If we can find a way to get the advanced API to use whatever thread state was created with autoTLSkey and also be able to cut that relationship to preserve the thread disassociation feature, we can put this whole thing to bed. I currently don't have any ideas on how to do that other than hard-coding a value of 0 for the predicted value of autoTLSkey.

KyleFromKitware commented 6 years ago

Any more ideas on what we can do here?

scdub commented 1 year ago

I think the work on PYBIND11_SIMPLE_GIL_MANAGEMENT and its eventual movement to become the default gil_scoped classes supercedes this work. For our use cases, setting that value successfully eliminates the crashes caused by the conflicts with the Python C API GIL calls.

rwgk commented 1 year ago

I think the work on PYBIND11_SIMPLE_GIL_MANAGEMENT and its eventual movement to become the default gil_scoped classes supercedes this work.

I couldn't find evidence that PYBIND11_SIMPLE_GIL_MANAGEMENT actually resolves any problem, even though I tried very hard (the massively expanded testing under #4216). I've paid attention to DEADLOCK flakes for a few months since, I've seen them with both PYBIND11_SIMPLE_GIL_MANAGEMENT defined or undefined, macOS only: #4373

For our use cases, setting that value successfully eliminates the crashes caused by the conflicts with the Python C API GIL calls.

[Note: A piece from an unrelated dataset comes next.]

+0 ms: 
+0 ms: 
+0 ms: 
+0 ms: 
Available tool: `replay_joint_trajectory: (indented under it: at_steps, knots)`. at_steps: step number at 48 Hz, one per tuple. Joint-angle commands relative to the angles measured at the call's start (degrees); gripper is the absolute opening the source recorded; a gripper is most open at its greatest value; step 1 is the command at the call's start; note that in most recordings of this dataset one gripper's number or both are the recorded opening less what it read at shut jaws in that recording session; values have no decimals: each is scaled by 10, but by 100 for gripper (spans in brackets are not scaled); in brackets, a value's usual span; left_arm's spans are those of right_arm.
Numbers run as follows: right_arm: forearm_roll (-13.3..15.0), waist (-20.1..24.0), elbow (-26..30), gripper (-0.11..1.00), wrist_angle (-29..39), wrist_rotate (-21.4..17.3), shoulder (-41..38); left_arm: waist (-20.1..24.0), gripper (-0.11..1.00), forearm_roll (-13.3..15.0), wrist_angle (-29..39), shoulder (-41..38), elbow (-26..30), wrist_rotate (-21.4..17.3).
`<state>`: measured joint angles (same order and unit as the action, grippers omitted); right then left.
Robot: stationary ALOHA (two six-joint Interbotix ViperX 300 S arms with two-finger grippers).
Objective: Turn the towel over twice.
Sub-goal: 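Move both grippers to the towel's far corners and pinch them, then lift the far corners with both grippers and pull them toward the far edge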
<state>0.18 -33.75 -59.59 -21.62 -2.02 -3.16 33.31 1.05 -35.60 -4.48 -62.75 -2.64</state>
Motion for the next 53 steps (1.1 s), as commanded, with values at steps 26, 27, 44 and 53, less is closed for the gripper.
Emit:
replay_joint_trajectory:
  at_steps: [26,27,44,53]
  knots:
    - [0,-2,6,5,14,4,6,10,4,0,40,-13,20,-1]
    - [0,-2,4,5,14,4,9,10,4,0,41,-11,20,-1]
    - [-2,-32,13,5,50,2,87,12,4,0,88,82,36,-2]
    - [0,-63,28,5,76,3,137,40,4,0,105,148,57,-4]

That's interesting. Do you have a reliable reproducer?

Every time I took a closer look before, such observations turned out to be chance.

scdub commented 1 year ago

Unfortunately I don't have an isolated test case to provide for this. We've observed crashes in a large application with an embedded Python interpreter, which already manages GIL state using the same Python C API primitives as PYBIND11_SIMPLE_GIL_MANAGEMENT. When we include third party dependencies which include pybind11 using the more complex gil_scoped classes, we've seen crashes. The change hasn't been installed long enough to be thoroughly tested, but I will update this with any further findings once I have more data.